Jeff, what you want to do is get XT from James Clark's web site:


get the XSLT standard from the W3C web site:


and start fooling with XSLT.  XSLT is one way to generate all those document types from a master document.  It has nothing to do with extracting data and creating the original document, but given an XML document, you will be in business.  Soon there will probably be XSL Postscript formatters, and you will need XSLT to use them.

There is very little written about using XSLT, and most of what there is, is out of date and virually worthless. The is because there have been MAJOR changes to the standards since December 1998, but most published work refers to the April or August 1998 versions. Nothing earlier than the Spring 1999 version will do.  

You should plan on doing a lot of experimenting (XSLT is hard), but it may be worth it.  I generate a number of different web pages for my own site from XML, awk, and XT.  You don't need DTDs to learn XSLT.
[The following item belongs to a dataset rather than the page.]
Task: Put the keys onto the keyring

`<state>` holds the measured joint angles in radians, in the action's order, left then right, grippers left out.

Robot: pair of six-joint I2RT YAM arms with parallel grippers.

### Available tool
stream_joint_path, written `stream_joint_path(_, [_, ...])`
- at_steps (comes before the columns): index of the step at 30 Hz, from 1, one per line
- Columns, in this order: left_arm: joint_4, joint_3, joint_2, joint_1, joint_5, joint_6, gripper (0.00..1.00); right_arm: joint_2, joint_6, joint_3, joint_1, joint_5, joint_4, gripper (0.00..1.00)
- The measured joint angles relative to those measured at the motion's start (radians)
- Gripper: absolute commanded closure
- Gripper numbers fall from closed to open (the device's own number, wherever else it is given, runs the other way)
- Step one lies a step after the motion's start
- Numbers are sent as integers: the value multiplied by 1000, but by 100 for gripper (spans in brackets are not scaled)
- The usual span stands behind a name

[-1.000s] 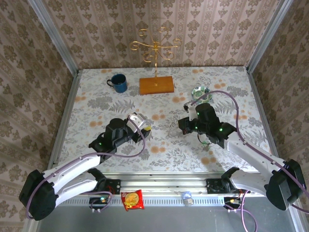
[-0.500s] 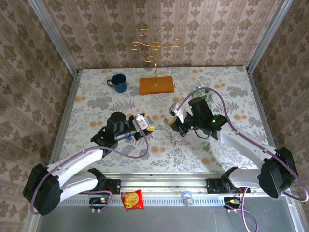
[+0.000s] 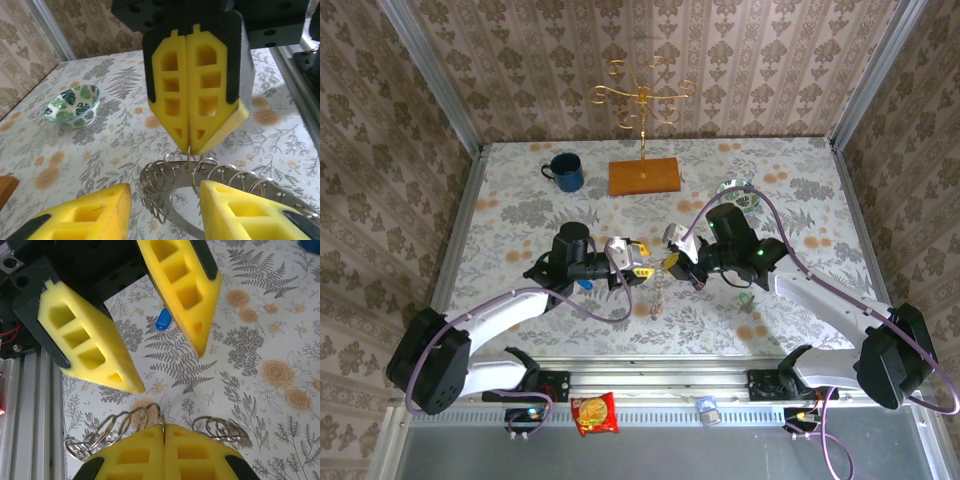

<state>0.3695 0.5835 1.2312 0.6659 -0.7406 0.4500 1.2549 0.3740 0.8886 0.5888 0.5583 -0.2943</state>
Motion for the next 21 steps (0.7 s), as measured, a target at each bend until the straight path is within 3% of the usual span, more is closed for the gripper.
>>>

Another thing you might want is to convert an HTML page to an XML one.  There is  a very nice tool called Tidy, linked to on the W3C site, that can do this job.  And Tidy has been incorporated into a Windows GUI-style editor called WinTidy, put out by Chami (sorry, I don't have the URL here) (free).  Excellent tools!  Tidy/WInTidy also can fix up many common errors in HTML.

Now, what about Python in all this? Once you are up to speed with the tools above, you may well want to start creating your master xml documents with the help of Python programs, and even to use Python to do some format conversions.  It would be easier than writing for Java, C, or (perhaps) perl.